Via John Quiggin comes the news that British soldiers were actually encouraging looters:

The British view is that the sight of local youths dismantling the offices and barracks of a regime they used to fear shows they have confidence that Saddam Hussain’s henchmen will not be returning to these towns in southern Iraq.

One senior British officer said: “We believe this sends a powerful message that the old guard is truly finished.”

Armoured units from the Desert Rats stood by and watched earlier this week as scores of excited Iraqis picked clean every floor and every room of the Baath Party headquarters building in Basra after it had been raided by British troops.

Villas owned by the elite, army compounds, air bases and naval ports and even some of the regime’s former torture chambers and jails have been ransacked in the past week.
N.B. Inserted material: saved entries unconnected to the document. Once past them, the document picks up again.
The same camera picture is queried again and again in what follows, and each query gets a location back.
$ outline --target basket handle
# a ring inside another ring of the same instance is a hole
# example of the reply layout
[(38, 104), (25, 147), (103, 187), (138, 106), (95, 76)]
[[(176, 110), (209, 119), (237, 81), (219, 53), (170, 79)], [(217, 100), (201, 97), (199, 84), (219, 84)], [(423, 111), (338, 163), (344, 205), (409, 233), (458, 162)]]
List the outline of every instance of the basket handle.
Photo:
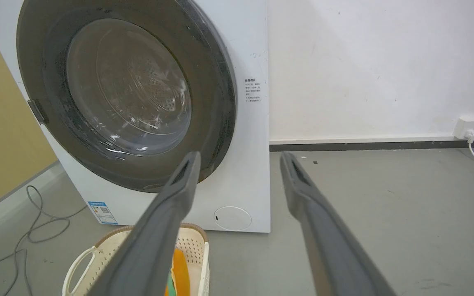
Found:
[[(65, 276), (65, 280), (63, 281), (63, 287), (62, 287), (62, 296), (71, 296), (71, 295), (74, 295), (74, 292), (76, 291), (76, 289), (78, 288), (79, 284), (81, 283), (81, 280), (83, 279), (83, 277), (85, 276), (85, 274), (87, 273), (87, 270), (89, 270), (89, 268), (91, 267), (91, 265), (93, 264), (93, 261), (94, 261), (94, 258), (96, 257), (96, 253), (94, 252), (96, 251), (96, 247), (90, 247), (89, 249), (86, 249), (85, 251), (83, 251), (83, 253), (81, 253), (73, 262), (73, 264), (71, 265), (71, 267), (69, 268), (66, 276)], [(71, 285), (71, 280), (72, 280), (72, 277), (74, 275), (74, 271), (76, 271), (76, 268), (78, 268), (79, 264), (81, 263), (81, 261), (83, 261), (83, 259), (85, 257), (87, 257), (87, 255), (91, 254), (92, 253), (92, 257), (91, 257), (91, 260), (89, 261), (89, 264), (87, 264), (87, 267), (85, 268), (85, 270), (83, 271), (83, 273), (81, 274), (81, 277), (79, 277), (79, 280), (77, 282), (77, 284), (74, 286), (73, 290), (71, 292), (68, 292), (69, 290), (69, 286)]]

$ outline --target gray cable
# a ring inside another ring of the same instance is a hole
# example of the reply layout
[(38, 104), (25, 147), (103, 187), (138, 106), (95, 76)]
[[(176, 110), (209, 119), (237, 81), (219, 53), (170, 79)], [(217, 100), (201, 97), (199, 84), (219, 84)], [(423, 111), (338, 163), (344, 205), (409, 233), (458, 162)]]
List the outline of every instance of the gray cable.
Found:
[[(36, 193), (38, 193), (39, 201), (40, 201), (39, 206), (34, 202), (34, 200), (32, 200), (32, 197), (30, 197), (30, 191), (28, 191), (29, 188), (34, 189), (36, 191)], [(18, 264), (17, 264), (17, 253), (19, 253), (21, 251), (24, 251), (24, 253), (25, 253), (25, 259), (24, 259), (24, 264), (23, 264), (23, 272), (24, 272), (24, 276), (25, 276), (25, 283), (27, 284), (28, 294), (30, 296), (32, 296), (32, 288), (30, 287), (30, 283), (28, 282), (28, 277), (27, 277), (27, 249), (24, 249), (24, 248), (19, 249), (19, 250), (17, 249), (19, 247), (19, 244), (23, 240), (23, 238), (27, 238), (27, 240), (30, 243), (40, 243), (40, 242), (45, 242), (47, 240), (51, 240), (52, 238), (55, 238), (55, 237), (59, 236), (60, 234), (65, 232), (65, 230), (67, 230), (69, 225), (71, 225), (71, 221), (69, 220), (70, 217), (73, 217), (74, 215), (78, 214), (79, 212), (81, 212), (82, 210), (85, 210), (85, 208), (87, 208), (87, 206), (84, 206), (83, 208), (81, 208), (81, 210), (78, 210), (76, 213), (74, 213), (72, 215), (65, 216), (65, 217), (56, 217), (54, 215), (46, 213), (43, 210), (43, 197), (41, 196), (41, 193), (38, 191), (38, 189), (36, 189), (36, 187), (34, 187), (32, 185), (28, 185), (27, 188), (26, 188), (26, 191), (27, 191), (28, 200), (30, 200), (30, 202), (32, 202), (32, 204), (39, 210), (39, 212), (38, 212), (38, 216), (36, 216), (36, 219), (34, 219), (34, 222), (32, 222), (32, 225), (30, 226), (30, 229), (25, 234), (23, 234), (23, 236), (18, 240), (18, 242), (17, 242), (17, 244), (14, 248), (14, 251), (10, 255), (5, 256), (5, 257), (0, 259), (0, 262), (1, 262), (1, 261), (5, 260), (5, 259), (8, 259), (10, 257), (14, 257), (15, 276), (14, 276), (14, 279), (12, 281), (12, 284), (8, 287), (8, 289), (6, 290), (4, 296), (7, 296), (8, 292), (10, 292), (10, 290), (12, 289), (12, 287), (14, 286), (14, 284), (17, 281), (17, 276), (19, 274), (19, 268), (18, 268)], [(36, 226), (36, 222), (38, 221), (38, 219), (40, 218), (42, 213), (44, 215), (50, 217), (51, 219), (49, 221), (45, 222), (45, 223), (41, 223), (40, 225)], [(32, 233), (32, 231), (34, 231), (34, 230), (36, 230), (40, 227), (43, 227), (43, 226), (45, 226), (49, 223), (53, 223), (53, 222), (60, 221), (60, 220), (67, 221), (67, 225), (60, 232), (58, 232), (57, 234), (54, 234), (54, 236), (50, 236), (48, 238), (42, 238), (41, 240), (34, 240), (30, 237), (30, 234)]]

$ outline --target blue and white sticker
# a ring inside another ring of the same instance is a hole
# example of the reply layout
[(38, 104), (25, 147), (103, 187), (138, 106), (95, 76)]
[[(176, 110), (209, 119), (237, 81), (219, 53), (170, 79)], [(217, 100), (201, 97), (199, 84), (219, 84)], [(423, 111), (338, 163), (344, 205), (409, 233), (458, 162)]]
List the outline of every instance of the blue and white sticker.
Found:
[(96, 217), (98, 217), (101, 223), (118, 225), (118, 222), (113, 217), (113, 214), (111, 214), (111, 211), (109, 210), (109, 208), (104, 202), (90, 201), (88, 203), (89, 203), (89, 206), (91, 206), (92, 210), (94, 211), (94, 214), (96, 215)]

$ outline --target power outlet
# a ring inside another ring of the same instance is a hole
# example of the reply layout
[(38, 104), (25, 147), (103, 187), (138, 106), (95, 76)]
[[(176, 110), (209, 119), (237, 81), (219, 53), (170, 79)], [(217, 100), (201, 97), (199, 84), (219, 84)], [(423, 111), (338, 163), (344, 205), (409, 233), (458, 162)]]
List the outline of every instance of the power outlet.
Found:
[(465, 139), (468, 131), (474, 131), (474, 116), (461, 116), (457, 120), (457, 126), (453, 131), (453, 136)]

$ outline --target white wall
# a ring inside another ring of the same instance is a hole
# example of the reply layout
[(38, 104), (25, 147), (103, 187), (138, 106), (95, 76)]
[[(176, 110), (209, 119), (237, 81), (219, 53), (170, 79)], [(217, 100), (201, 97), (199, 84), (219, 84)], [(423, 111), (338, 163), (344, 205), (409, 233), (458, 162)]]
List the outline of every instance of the white wall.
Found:
[(474, 1), (270, 0), (273, 143), (452, 140), (474, 114)]
The results of which are now on view in Baghdad:

Iraqi mobs looted priceless antiquities from Baghdad’s premier cultural history museum on Friday –turning archaeologists’ worst nightmares into stark reality.

A dozen looters roamed undisturbed among broken and overturned statues that littered the ground floor of the sprawling National Museum of Iraq, according to Agence France-Presse. Two men were seen hauling away an ancient door frame. Empty wooden crates were scattered across the floor.
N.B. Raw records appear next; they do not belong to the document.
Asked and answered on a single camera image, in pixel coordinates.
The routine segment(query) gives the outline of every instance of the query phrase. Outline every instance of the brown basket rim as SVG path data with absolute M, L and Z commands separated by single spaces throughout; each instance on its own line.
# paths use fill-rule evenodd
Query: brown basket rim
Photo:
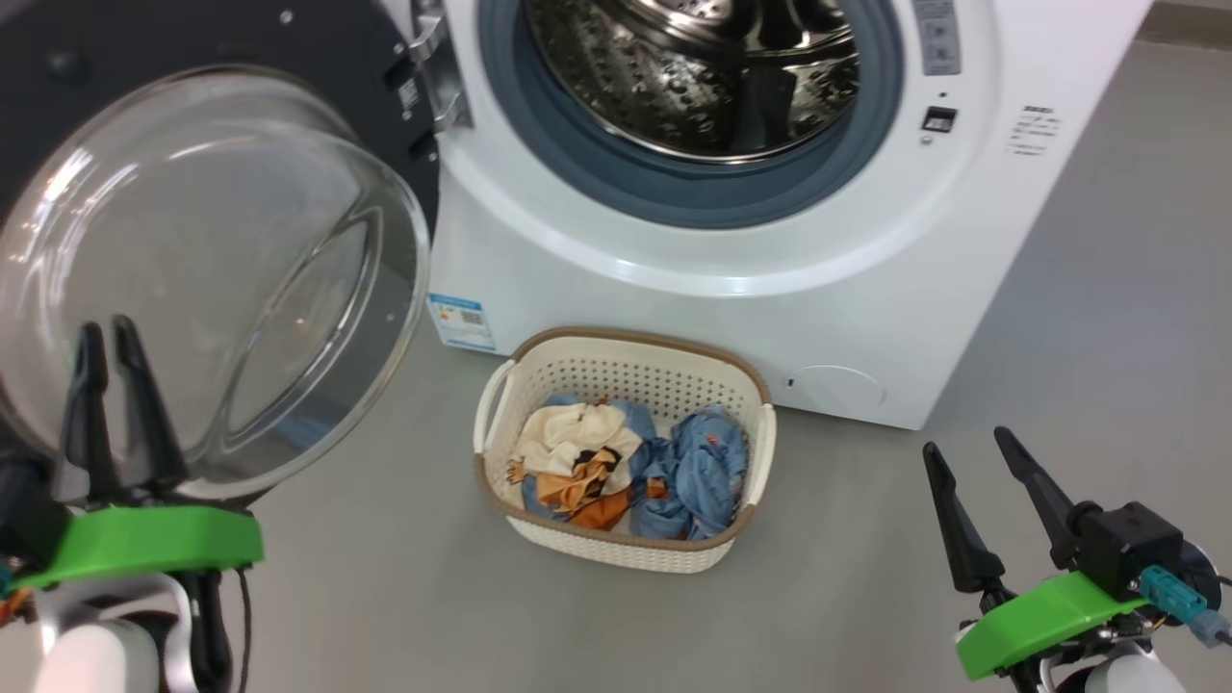
M 690 354 L 697 354 L 700 356 L 708 356 L 718 361 L 733 365 L 740 369 L 744 375 L 749 376 L 756 385 L 758 393 L 761 396 L 761 403 L 770 402 L 770 388 L 766 387 L 765 381 L 758 375 L 758 371 L 753 370 L 744 359 L 739 356 L 728 354 L 721 349 L 715 349 L 713 346 L 706 346 L 703 344 L 696 344 L 692 342 L 685 342 L 683 339 L 675 339 L 671 337 L 660 337 L 657 334 L 647 334 L 642 332 L 628 332 L 622 329 L 610 329 L 610 328 L 593 328 L 593 327 L 559 327 L 553 329 L 543 330 L 535 337 L 531 337 L 516 351 L 510 356 L 514 361 L 521 361 L 522 358 L 531 351 L 531 349 L 549 342 L 552 339 L 559 339 L 564 337 L 582 337 L 590 339 L 611 339 L 620 342 L 632 342 L 634 344 L 648 344 L 650 346 L 663 346 L 667 349 L 675 349 L 678 351 L 687 351 Z M 511 518 L 520 519 L 522 522 L 542 527 L 543 529 L 551 529 L 553 531 L 559 531 L 563 534 L 572 534 L 574 536 L 582 536 L 584 539 L 593 539 L 595 541 L 604 541 L 606 544 L 617 544 L 621 546 L 636 546 L 638 549 L 658 549 L 665 551 L 678 551 L 678 552 L 694 552 L 694 551 L 708 551 L 722 546 L 738 535 L 749 520 L 753 519 L 756 512 L 756 504 L 749 503 L 740 509 L 739 514 L 736 515 L 736 522 L 731 527 L 724 529 L 721 534 L 711 536 L 710 539 L 702 539 L 701 541 L 683 541 L 676 539 L 647 539 L 643 536 L 632 536 L 628 534 L 612 534 L 610 531 L 602 531 L 600 529 L 589 529 L 585 527 L 573 527 L 562 522 L 553 522 L 540 515 L 529 513 L 522 508 L 517 508 L 511 503 L 505 502 L 496 491 L 488 482 L 488 472 L 485 465 L 485 457 L 482 453 L 474 456 L 474 469 L 479 477 L 479 486 L 483 487 L 488 497 L 496 504 L 503 514 Z

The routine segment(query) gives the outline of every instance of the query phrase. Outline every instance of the gray floor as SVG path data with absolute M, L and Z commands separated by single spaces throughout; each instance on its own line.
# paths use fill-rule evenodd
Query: gray floor
M 498 361 L 426 327 L 360 428 L 256 506 L 250 691 L 1008 691 L 954 656 L 976 599 L 951 589 L 919 457 L 942 446 L 1027 589 L 1051 564 L 999 423 L 1073 497 L 1140 499 L 1232 566 L 1230 78 L 1232 54 L 1135 46 L 929 428 L 782 412 L 761 511 L 700 576 L 519 539 L 468 451 Z M 1159 644 L 1191 692 L 1232 679 L 1228 652 Z M 5 691 L 33 656 L 33 629 L 0 633 Z

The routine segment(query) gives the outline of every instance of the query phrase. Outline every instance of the laundry basket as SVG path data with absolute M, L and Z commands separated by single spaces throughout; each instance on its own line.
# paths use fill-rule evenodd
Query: laundry basket
M 552 395 L 638 402 L 660 425 L 721 404 L 744 429 L 749 450 L 736 520 L 717 536 L 676 541 L 574 527 L 522 509 L 520 490 L 505 478 L 509 456 L 526 419 Z M 532 338 L 492 375 L 474 422 L 480 483 L 519 534 L 583 559 L 659 572 L 700 572 L 731 550 L 761 498 L 774 441 L 774 406 L 748 364 L 707 346 L 607 329 L 553 329 Z

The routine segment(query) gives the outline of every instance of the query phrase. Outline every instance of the orange cloth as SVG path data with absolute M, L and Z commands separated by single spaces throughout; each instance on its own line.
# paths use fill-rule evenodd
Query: orange cloth
M 590 529 L 602 529 L 611 531 L 620 518 L 628 511 L 628 497 L 632 487 L 620 493 L 602 496 L 593 503 L 586 503 L 580 511 L 569 518 L 569 524 L 577 527 L 589 527 Z
M 540 503 L 558 513 L 578 512 L 583 506 L 599 499 L 604 482 L 611 476 L 620 455 L 609 448 L 598 453 L 584 450 L 573 464 L 573 476 L 546 472 L 535 475 Z

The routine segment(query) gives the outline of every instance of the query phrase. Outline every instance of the basket handle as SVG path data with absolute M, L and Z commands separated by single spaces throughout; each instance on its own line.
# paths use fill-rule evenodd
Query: basket handle
M 500 393 L 500 402 L 496 404 L 495 414 L 492 413 L 492 401 L 496 398 L 496 390 L 505 382 L 509 376 L 509 371 L 517 365 L 517 361 L 510 359 L 503 364 L 500 367 L 492 374 L 488 379 L 488 385 L 483 388 L 483 395 L 479 396 L 479 407 L 474 412 L 474 433 L 471 441 L 474 444 L 474 454 L 482 455 L 487 449 L 488 435 L 492 433 L 488 427 L 492 422 L 500 417 L 500 412 L 505 408 L 505 400 L 509 398 L 509 387 L 505 387 Z
M 766 490 L 766 480 L 770 478 L 770 461 L 774 460 L 774 441 L 779 430 L 779 418 L 775 416 L 774 404 L 761 404 L 761 423 L 758 425 L 758 444 L 753 450 L 753 478 L 749 481 L 749 493 L 745 503 L 756 506 L 761 501 L 761 492 Z
The museum housed more than 100,000 artifacts spanning 8,000 years, including irreplaceable sculptures, inscribed tablets and carved reliefs from a half-dozen cultures, including the Sumerian, Assyrian and Babylonian empires. Upstairs, portions of the museum seemed to have been spared from Friday’s assault, and there was hope that the museum’s 30 senior archaeologists had moved the most important collections to safety before the war.
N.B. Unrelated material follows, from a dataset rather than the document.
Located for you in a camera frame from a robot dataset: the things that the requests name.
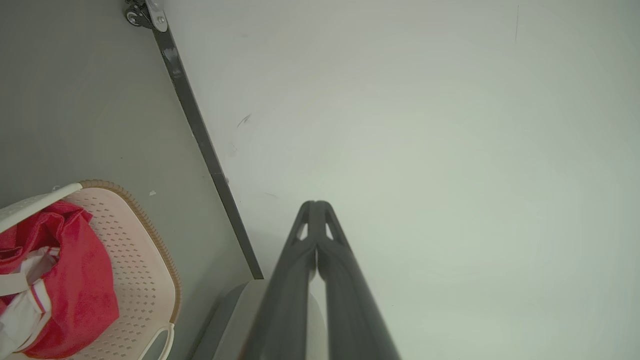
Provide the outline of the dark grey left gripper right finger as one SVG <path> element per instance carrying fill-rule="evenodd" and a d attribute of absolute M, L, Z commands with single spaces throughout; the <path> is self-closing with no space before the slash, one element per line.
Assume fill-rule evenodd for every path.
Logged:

In the comments to the post Quiggin wrote about this, several people excused the British actions. Because they had only called for the looting of Baath party headquarters and similar remnants of Saddam’s regime, they were supposedly blameless for the more widespread looting that actually occurred. This is wrong in several ways.

Looting, even “symbolic” looting, just is not a good idea. It’s clear what the UK and US tried to do by allowing the toppling of Saddam’s statues, the plundering of Ba’ath offices and army barracks:
recreating what happened in Eastern Europe in 1989 –but Iraq 2003 is nothing like East Germany 1989.
In East Germany, people freed themselves, a spontaneous revolt from below, there wasn’t the chaos of
invasion and the civil authorities were still present and able to keep order. In contrast, Iraq as a functioning state doesn’t exist anymore, there is nobody but the occupying forces to keep order and since they didn’t, things got more out of hand then they bargained for.

But apart from that, even allowing “symbolic” looting was stupid. Plundering the ill gotten gains of the
Ba’ath party faithful doesn’t help the country as a whole; it just means a redistribution of wealth
towards a new group of bastards with guns. What any responsible “liberators” would’ve done is make
sure that Ba’ath party resources would be available to actually help the country, e.g. to help pay for its rebuilding.

Instead, for the sake of symbolism hospitals, universities and musea have been stripped bare of anything valuable, while American and British soldiers looked on. Hey, at least the oil wells have been secured!